We enjoyed an excellent coffee and cake break in The Chapel Cafe. Very good indeed. Add it to your list of places to imbibe and listen to the locals chatting. Most enlightening. Suggest you avoid it in peak holiday season though, it must be chaos.

Back afloat it was time to do the pre-cruising season jobs that were still outstanding. The genset valve adjustment was due so the poor thing was rendered topless:

The little gauze filter that is supposed to sort out some of the blowby oil vapour got cleaned up too:

and refitted - you can see the screws holding the cover over the gauze in the centre area:

The air cleaner element also had a bath.

Of course, after all the effort in dismantling the thing, only one of the eight rockers needed any adjustment.... But you feel better to have checked them, so I am told. The main engine got a new air filter (dead easy job) and the engine room was tidied up ready for a run out to warm everything up. Except it rained and blew a gale so the warm up got a little delayed.

Instead we fitted a new sheet of plastic under the crane. The original that hides away the messy sheaves and cable setup was seriously sad, cracking and warped. The guys who cut the replacement were good but the new piece was just a little too narrow - couldn't put all the fitting screws back. Annoying but not critical.

Life isn't all maintenance of course. Walks into Cardiff, coffee stops, folks around for dinner etc etc keep us happily amused.

Friday, 12 January 2018

There is always some stuff to do....

Here is an update for the terminally sad - those who find tinkering with their Nordhavn theraputic or those who enjoy seeing the pain inflicted on owners who have to keep up with the winter maintenance stuff.

So, the raw water pump on the genset had been weeping and the weep was turning into a drip. Time to replace it.... The pump was the original and has survived many years and hours but the usual seal problem had arisen.

David, who bought a 47 last year and has the same job to do on his boat, came around and helped. This was excellent news for both captain and crew. It allowed the crew to avoid flexing her muscles holding a ratchet and socket on a couple of bolts. It allowed the captain to just ask "can you hold that" rather then explain how the ratchet works, which way it was going to turn and how to place your knuckles to avoid losing skin / being moaned at. Bliss, thank you David!

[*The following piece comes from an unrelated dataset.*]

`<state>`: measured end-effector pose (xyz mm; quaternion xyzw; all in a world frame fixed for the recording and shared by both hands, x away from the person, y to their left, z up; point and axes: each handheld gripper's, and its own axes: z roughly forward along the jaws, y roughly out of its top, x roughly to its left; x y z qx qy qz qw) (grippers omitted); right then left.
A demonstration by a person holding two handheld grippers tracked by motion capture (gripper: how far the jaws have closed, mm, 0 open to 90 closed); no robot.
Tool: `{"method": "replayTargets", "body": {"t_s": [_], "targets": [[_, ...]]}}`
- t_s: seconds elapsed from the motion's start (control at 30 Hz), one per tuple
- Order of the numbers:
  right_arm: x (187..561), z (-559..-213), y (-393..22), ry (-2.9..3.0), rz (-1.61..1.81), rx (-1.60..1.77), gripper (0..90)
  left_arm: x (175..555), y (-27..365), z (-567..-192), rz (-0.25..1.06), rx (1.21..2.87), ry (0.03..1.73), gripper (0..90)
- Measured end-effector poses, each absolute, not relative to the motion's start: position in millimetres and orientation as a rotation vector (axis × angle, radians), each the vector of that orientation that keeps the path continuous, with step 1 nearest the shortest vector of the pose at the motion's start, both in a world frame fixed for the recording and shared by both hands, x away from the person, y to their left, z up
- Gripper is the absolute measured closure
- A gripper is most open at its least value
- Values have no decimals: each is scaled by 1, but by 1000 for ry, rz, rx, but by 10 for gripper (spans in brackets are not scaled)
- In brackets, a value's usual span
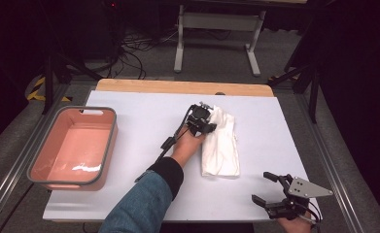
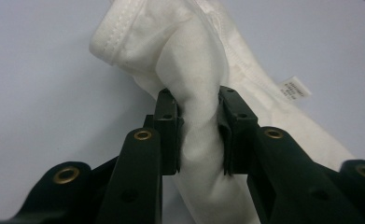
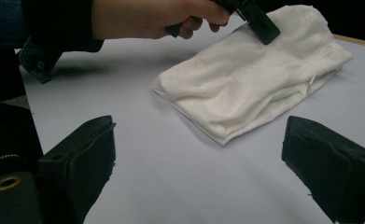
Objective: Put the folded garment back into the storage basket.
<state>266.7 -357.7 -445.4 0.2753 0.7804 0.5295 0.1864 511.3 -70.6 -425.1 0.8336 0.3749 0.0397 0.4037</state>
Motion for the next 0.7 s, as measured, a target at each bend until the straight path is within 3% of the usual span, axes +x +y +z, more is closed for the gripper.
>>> {"method": "replayTargets", "body": {"t_s": [0.7], "targets": [[267,-445,-358,2197,1486,774,103,493,-50,-371,145,1984,834,729]]}}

The genset without the pump:

you can see the water pipes hanging in the air too.

The hardest part of the job is persuading the drive gear to come off the old pump ready to fit it to the new one. It is a taper fit and needs a puller to encourage it to release. It actually needed quite a lot of encouragement. However, with David on the spanner and a big puller in place, it duly surrendered:

and was refitted onto the spare pump with a torque wrench to be sure all was OK. Allowing it to spin off whilst inside the engine would be a bit messy.

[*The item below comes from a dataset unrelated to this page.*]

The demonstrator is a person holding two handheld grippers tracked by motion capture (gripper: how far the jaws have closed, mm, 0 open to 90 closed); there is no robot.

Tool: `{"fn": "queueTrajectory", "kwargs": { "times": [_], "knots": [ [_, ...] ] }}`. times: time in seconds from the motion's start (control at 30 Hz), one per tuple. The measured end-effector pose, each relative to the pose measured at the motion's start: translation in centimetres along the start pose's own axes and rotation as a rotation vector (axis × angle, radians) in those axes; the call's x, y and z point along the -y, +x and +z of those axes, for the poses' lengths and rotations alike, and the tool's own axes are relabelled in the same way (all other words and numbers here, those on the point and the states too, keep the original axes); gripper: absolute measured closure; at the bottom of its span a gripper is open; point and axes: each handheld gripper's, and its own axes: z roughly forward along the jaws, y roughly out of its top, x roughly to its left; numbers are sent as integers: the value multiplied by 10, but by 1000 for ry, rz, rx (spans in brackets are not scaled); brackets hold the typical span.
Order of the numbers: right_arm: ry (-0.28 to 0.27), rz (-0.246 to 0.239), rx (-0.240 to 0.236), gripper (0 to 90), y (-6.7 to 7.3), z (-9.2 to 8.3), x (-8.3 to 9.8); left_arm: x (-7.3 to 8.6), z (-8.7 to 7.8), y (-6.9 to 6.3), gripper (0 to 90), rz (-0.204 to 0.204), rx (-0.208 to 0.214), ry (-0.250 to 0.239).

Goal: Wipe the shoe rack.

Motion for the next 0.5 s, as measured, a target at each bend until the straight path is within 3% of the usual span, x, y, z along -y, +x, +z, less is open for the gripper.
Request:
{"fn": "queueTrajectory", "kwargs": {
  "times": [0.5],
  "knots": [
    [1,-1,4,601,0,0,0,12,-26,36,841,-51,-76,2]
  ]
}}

Refitting the pump is easy enough except when the O ring that seals the face plate moves out of its little groove as you are bolting things up......

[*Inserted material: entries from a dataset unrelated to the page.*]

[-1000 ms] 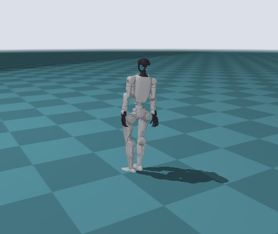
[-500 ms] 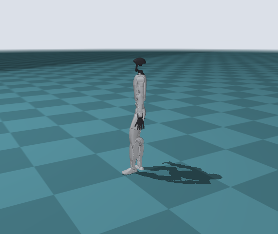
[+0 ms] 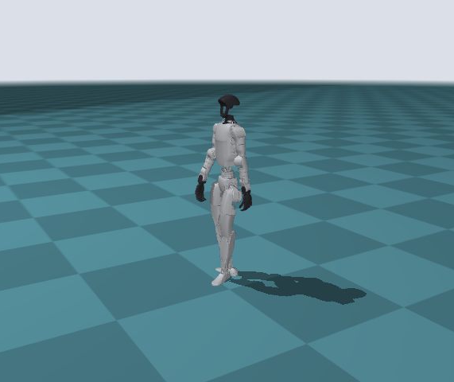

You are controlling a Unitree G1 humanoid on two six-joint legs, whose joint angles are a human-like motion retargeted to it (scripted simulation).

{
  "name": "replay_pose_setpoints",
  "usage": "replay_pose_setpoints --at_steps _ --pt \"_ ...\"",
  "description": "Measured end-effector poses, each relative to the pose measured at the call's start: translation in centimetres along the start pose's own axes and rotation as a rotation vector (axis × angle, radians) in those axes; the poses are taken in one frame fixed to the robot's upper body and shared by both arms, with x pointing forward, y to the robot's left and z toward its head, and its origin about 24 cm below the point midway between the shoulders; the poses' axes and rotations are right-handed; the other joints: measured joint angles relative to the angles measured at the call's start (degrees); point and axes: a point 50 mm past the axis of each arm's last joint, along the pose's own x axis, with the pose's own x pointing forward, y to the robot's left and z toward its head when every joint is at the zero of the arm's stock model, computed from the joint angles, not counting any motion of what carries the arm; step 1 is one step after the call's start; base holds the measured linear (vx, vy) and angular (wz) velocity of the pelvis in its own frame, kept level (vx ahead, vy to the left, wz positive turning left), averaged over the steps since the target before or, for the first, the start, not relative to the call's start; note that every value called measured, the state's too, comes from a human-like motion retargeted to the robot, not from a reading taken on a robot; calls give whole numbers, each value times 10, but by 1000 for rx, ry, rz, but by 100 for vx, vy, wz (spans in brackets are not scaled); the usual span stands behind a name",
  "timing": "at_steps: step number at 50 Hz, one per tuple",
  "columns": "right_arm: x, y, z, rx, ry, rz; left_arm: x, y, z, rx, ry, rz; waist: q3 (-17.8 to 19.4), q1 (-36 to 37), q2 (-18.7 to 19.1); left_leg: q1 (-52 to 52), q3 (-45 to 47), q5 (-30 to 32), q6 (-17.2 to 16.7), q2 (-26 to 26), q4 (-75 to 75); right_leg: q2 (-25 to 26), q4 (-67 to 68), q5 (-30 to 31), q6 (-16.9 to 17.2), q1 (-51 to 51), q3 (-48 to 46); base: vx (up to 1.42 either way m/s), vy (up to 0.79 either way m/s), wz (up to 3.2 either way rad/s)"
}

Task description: In place motions

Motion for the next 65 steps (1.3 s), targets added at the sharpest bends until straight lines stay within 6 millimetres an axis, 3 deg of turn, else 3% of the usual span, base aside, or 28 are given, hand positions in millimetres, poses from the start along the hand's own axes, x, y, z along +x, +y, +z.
replay_pose_setpoints --at_steps 5,7,10,17,21,22,23,24,25,28,30,35,37,42,45,48,52,53,55,62,65 --pt "0 -4 -11 -121 76 -39 -4 1 35 52 -91 -7 8 -34 42 -4 -42 5 7 33 -2 -37 165 61 -50 -44 97 25 -15 93" --pt "0 -5 -17 -132 112 -44 -7 1 50 75 -128 -2 10 -44 43 -10 -55 11 11 33 -5 -36 229 58 -23 -89 195 16 -19 89" --pt "-1 -3 -29 -107 162 -48 -12 2 75 108 -200 7 13 -71 50 -24 -80 22 15 41 -6 18 278 44 24 -144 325 9 -27 118" --pt "-3 6 -58 8 245 -32 -24 3 111 187 -303 -7 30 -121 47 -55 -164 35 19 41 11 100 205 -20 25 -183 412 2 -27 106" --pt "-6 13 -77 29 312 -11 -23 0 109 197 -298 -3 38 -143 18 -47 -202 37 22 4 13 121 77 -60 18 -176 460 4 -16 108" --pt "-7 15 -82 30 326 -5 -21 -1 106 195 -288 -5 41 -148 9 -40 -211 36 23 -8 12 124 40 -51 3 -169 466 9 -12 104" --pt "-7 18 -86 30 338 1 -20 -2 101 192 -273 -7 44 -153 0 -31 -218 35 24 -20 10 128 5 -11 -36 -162 471 10 -11 66" --pt "-8 21 -90 31 348 10 -18 -2 96 188 -253 -8 41 -148 -10 -25 -215 33 23 -30 8 126 -14 -4 -42 -152 483 11 -9 16" --pt "-8 23 -93 31 357 19 -17 -1 90 184 -230 -7 35 -139 -21 -22 -208 31 22 -39 6 122 -26 -13 -31 -142 500 9 -7 -30" --pt "-9 31 -100 58 373 52 -11 -3 70 193 -149 11 24 -121 -21 -24 -213 29 22 -39 8 106 -42 -5 -27 -132 432 2 -6 0" --pt "-7 32 -94 45 354 64 -9 -6 58 165 -117 30 30 -97 -25 -16 -194 25 21 -35 5 110 -49 -1 -32 -126 445 -10 -7 -44" --pt "-3 31 -76 -60 292 72 -6 2 35 173 -36 21 23 -143 -17 -18 -222 21 19 -34 12 116 -46 -13 -34 -129 434 -6 -5 34" --pt "-1 30 -66 -81 252 71 -7 6 34 195 -20 54 25 -130 -22 -16 -210 14 17 -33 20 113 -40 -18 -30 -127 444 -14 2 -23" --pt "1 23 -43 -122 145 54 -10 12 49 200 -61 74 11 -122 -33 -45 -205 -11 10 -30 84 94 -12 -31 -15 -156 467 -15 5 -15" --pt "1 18 -29 -132 87 31 -12 8 64 179 -120 52 9 -103 -46 -81 -235 -5 27 -39 141 81 12 -32 -11 -179 500 -19 6 -99" --pt "1 13 -18 -123 48 22 -14 0 77 158 -170 27 31 -69 -59 -95 -345 14 41 -72 173 83 27 -26 -17 -181 555 -18 9 -180" --pt "1 14 -12 -100 24 38 -15 -7 86 176 -188 4 55 -36 -54 -68 -476 22 1 -87 149 106 32 -4 -21 -177 617 -13 18 -210" --pt "1 15 -11 -98 22 42 -15 -8 86 184 -189 2 57 -34 -51 -60 -470 15 -4 -80 138 114 31 2 -22 -178 634 -14 20 -201" --pt "1 16 -11 -102 22 52 -15 -9 84 201 -190 -1 55 -48 -46 -52 -433 6 22 -75 114 123 28 17 -22 -183 659 -22 22 -152" --pt "0 8 -14 -101 41 25 -19 -5 94 302 -194 -4 68 -138 -16 -38 -326 12 18 -31 50 161 20 50 -35 -226 700 -44 33 -155" --pt "0 5 -26 -77 104 16 -21 7 96 354 -188 32 72 -139 -11 -22 -238 2 20 -13 29 164 25 34 -73 -247 663 -42 45 -272"
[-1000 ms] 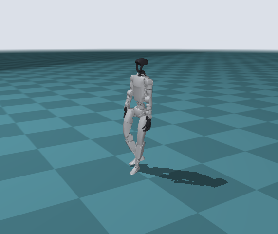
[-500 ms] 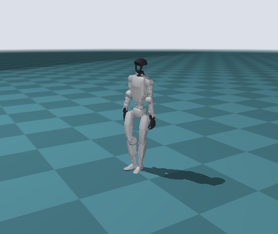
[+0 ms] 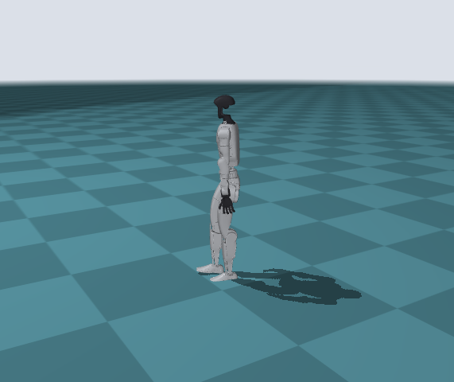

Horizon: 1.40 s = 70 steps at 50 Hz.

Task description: In place motions

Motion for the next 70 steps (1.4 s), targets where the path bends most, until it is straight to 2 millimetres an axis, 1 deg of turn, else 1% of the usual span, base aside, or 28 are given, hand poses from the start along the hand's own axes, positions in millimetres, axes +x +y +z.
replay_pose_setpoints --at_steps 3,7,9,11,13,15,17,18,20,22,25,30,33,36,38,40,42,43,45,47,50,53,57,58,60,62,65,70 --pt "0 -1 -14 27 67 -9 -1 10 -14 13 37 47 -2 2 7 13 97 -8 -4 22 -18 -32 1 -46 -52 -5 -145 -41 46 -300" --pt "-2 -7 -33 69 142 -23 -2 14 -43 -12 132 65 -16 15 19 39 241 -21 -18 42 -50 -86 15 -128 -70 9 -368 -40 48 -327" --pt "-3 -12 -42 86 179 -37 -3 13 -58 -32 178 68 -27 21 31 48 312 -33 -30 54 -57 -104 25 -171 -64 22 -479 -36 40 -329" --pt "-5 -17 -49 102 209 -60 -4 12 -71 -52 212 69 -36 19 44 50 359 -46 -39 71 -54 -120 32 -202 -42 44 -590 -46 39 -296" --pt "-7 -21 -55 128 236 -90 -5 10 -80 -63 236 68 -44 14 53 54 393 -60 -48 81 -47 -131 36 -217 -11 67 -680 -37 34 -264" --pt "-9 -25 -60 168 258 -122 -5 9 -84 -55 245 70 -49 13 53 63 419 -72 -57 79 -40 -133 30 -210 5 83 -732 -42 33 -257" --pt "-10 -26 -64 208 273 -135 -5 11 -85 -36 242 76 -55 25 44 79 461 -82 -67 71 -35 -131 20 -161 -10 79 -713 -37 26 -274" --pt "-10 -26 -66 223 280 -133 -5 12 -85 -27 238 79 -56 27 40 87 479 -85 -73 67 -31 -129 13 -116 -29 71 -683 -33 19 -241" --pt "-10 -22 -66 239 288 -121 -5 13 -85 -15 231 83 -59 14 43 98 504 -89 -82 69 -24 -101 1 -122 -55 47 -582 -41 14 -183" --pt "-9 -16 -68 253 292 -106 -4 13 -81 0 227 78 -67 -8 54 105 524 -90 -90 74 -18 -91 -15 -109 -65 54 -603 -37 10 -115" --pt "-7 -5 -76 298 301 -86 -2 8 -64 28 208 67 -74 -32 77 115 539 -86 -99 83 -17 -78 -11 -110 -45 49 -574 -31 11 -86" --pt "-9 12 -94 335 365 -50 2 -4 -17 33 48 18 -91 -35 106 141 539 -65 -102 91 -2 -60 -4 -123 -27 46 -529 -21 9 -120" --pt "-10 23 -102 343 403 -38 2 -10 10 58 -68 -5 -103 -24 92 159 521 -23 -71 85 38 -75 3 -129 -19 48 -491 -15 4 -132" --pt "-8 31 -100 326 402 -28 1 -15 27 68 -145 -3 -110 -1 48 154 471 9 6 73 125 -118 16 -132 -14 51 -438 -11 4 -151" --pt "-6 31 -91 270 371 -41 0 -18 35 64 -180 -4 -109 16 13 123 410 7 47 80 231 -145 27 -134 -17 49 -382 -12 0 -201" --pt "-2 27 -76 185 322 -69 0 -19 37 55 -196 -15 -103 30 -2 73 334 -11 47 95 333 -147 27 -129 -24 47 -332 -17 0 -229" --pt "1 20 -56 92 248 -110 0 -22 35 38 -189 -26 -91 40 -4 14 234 -28 30 70 377 -135 15 -115 -33 53 -290 -18 6 -214" --pt "1 14 -44 49 203 -132 1 -23 34 29 -182 -28 -87 35 -4 5 223 -40 33 72 384 -134 11 -110 -36 54 -279 -21 8 -172" --pt "2 6 -21 -25 113 -168 2 -24 28 12 -157 -29 -82 29 -8 -3 236 -63 49 83 381 -137 7 -100 -41 53 -250 -20 9 -167" --pt "1 0 0 -78 30 -180 3 -26 19 1 -126 -32 -77 31 -8 -29 211 -75 47 71 363 -131 1 -88 -48 51 -217 -13 10 -195" --pt "-1 -5 25 -111 -70 -175 5 -27 6 3 -77 -32 -72 34 1 -77 135 -76 26 39 317 -113 -11 -70 -57 49 -171 -19 5 -185" --pt "-3 -8 35 -72 -124 -138 5 -29 -3 19 -30 -24 -59 44 13 -102 62 -73 3 9 235 -89 -20 -56 -64 53 -133 -13 4 -165" --pt "-2 -8 23 39 -97 -101 5 -32 -11 27 10 -23 -34 58 35 -79 35 -37 -20 5 103 -49 -34 -41 -71 83 -93 6 0 -139" --pt "-1 -7 15 62 -69 -96 6 -33 -13 24 17 -26 -30 58 39 -68 57 0 -15 14 75 -41 -39 -38 -72 92 -84 23 2 -99" --pt "0 -6 -2 95 7 -83 6 -35 -18 11 28 -34 -33 47 49 -35 105 22 -21 19 28 -28 -49 -31 -71 104 -70 33 6 -45" --pt "-1 -7 -20 90 103 -72 6 -39 -23 -17 37 -56 -50 -1 72 -24 134 16 -34 43 20 -25 -60 -24 -64 101 -89 32 2 18" --pt "-2 -2 -46 105 229 -84 6 -42 -23 -43 40 -70 -57 -20 85 -11 159 18 -29 44 -5 -13 -70 -13 -61 104 -79 20 -4 -60" --pt "-7 7 -84 239 358 -89 5 -29 -11 7 -6 -50 -56 -13 79 19 199 8 -24 34 -28 -5 -60 -7 -50 108 -48 21 -8 -77"
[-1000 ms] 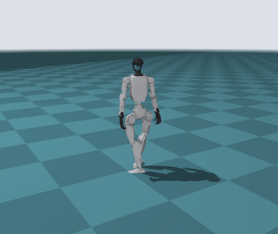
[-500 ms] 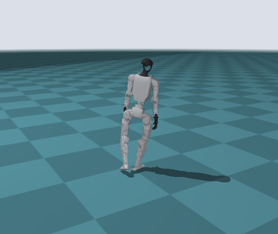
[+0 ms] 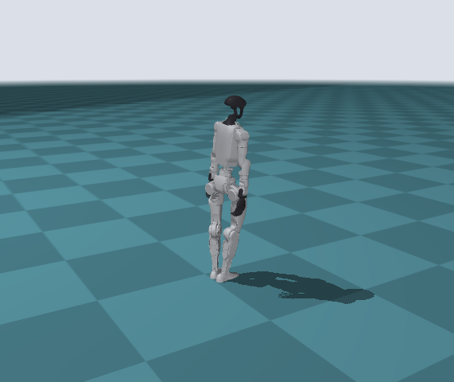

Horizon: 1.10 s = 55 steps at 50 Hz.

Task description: In place motions

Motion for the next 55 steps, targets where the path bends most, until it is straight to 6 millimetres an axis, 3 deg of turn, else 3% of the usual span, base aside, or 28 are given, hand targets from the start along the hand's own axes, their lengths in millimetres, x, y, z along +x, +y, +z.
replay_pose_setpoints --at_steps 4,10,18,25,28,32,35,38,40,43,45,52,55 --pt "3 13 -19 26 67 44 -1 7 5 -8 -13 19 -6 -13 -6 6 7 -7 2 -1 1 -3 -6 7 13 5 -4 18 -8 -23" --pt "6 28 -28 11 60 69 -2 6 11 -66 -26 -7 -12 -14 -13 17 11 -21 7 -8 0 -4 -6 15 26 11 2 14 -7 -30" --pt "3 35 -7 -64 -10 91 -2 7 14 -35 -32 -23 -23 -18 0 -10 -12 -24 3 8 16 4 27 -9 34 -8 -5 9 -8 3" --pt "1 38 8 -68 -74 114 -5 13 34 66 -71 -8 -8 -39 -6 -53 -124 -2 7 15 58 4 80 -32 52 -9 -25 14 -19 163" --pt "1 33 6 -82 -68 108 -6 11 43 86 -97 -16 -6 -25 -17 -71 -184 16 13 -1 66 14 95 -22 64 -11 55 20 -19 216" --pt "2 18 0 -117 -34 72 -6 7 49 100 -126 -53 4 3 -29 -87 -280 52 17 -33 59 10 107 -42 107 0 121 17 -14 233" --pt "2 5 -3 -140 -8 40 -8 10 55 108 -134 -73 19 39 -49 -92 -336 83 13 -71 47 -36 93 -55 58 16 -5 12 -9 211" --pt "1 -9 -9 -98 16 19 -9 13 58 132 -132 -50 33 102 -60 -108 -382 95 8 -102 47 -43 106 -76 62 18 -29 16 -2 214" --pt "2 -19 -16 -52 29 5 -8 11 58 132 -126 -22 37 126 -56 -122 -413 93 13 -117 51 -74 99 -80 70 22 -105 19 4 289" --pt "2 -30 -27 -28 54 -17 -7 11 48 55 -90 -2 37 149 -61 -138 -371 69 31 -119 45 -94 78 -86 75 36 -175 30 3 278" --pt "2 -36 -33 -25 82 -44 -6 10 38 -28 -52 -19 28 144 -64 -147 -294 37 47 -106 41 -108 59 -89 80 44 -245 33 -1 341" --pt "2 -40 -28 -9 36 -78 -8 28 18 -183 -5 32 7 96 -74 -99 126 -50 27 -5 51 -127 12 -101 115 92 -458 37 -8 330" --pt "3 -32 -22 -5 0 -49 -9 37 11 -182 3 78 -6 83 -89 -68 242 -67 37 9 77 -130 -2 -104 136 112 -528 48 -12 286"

The captain had considered buying a spare drive gear so that it could be fitted to the spare pump which would then be ready to go and easy to replace on either the wing or genset engine. All was good until he saw the price that Energy Solutions, the local Northern Lights dealer, wanted for one. Madness - a typical captive part price. So, we didn't buy from them.

The old pump will be resealed and have new bearings fitted too and then become the "lukewarm" spare. Not "warm" or "hot" as we still need to do the drive gear swap to put it into service.

What else - well, the Yamaha 20 engine on the RIB got an oil and filter change and the captain got to enjoy a burn around the bay beforehand to warm up the oil. It was a perfect winter's day. Sun, blue sky, just a bit chilly. The trip almost made doing the oil change and washing the black streaks off the hull from earlier rain worthwhile.

As the crane was uncovered, we also took off the plastic sheet that fits underneath and hides away the sheaves and line. It is getting old, deformed and brittle. Almost human-like in its behaviour. Steve the waterbus man knows a place that can cut us a new piece.....

He is busy too:

It isn't just Nordhavn boats that need some winter attention although Steve seems more likely to get a parking ticket than we are.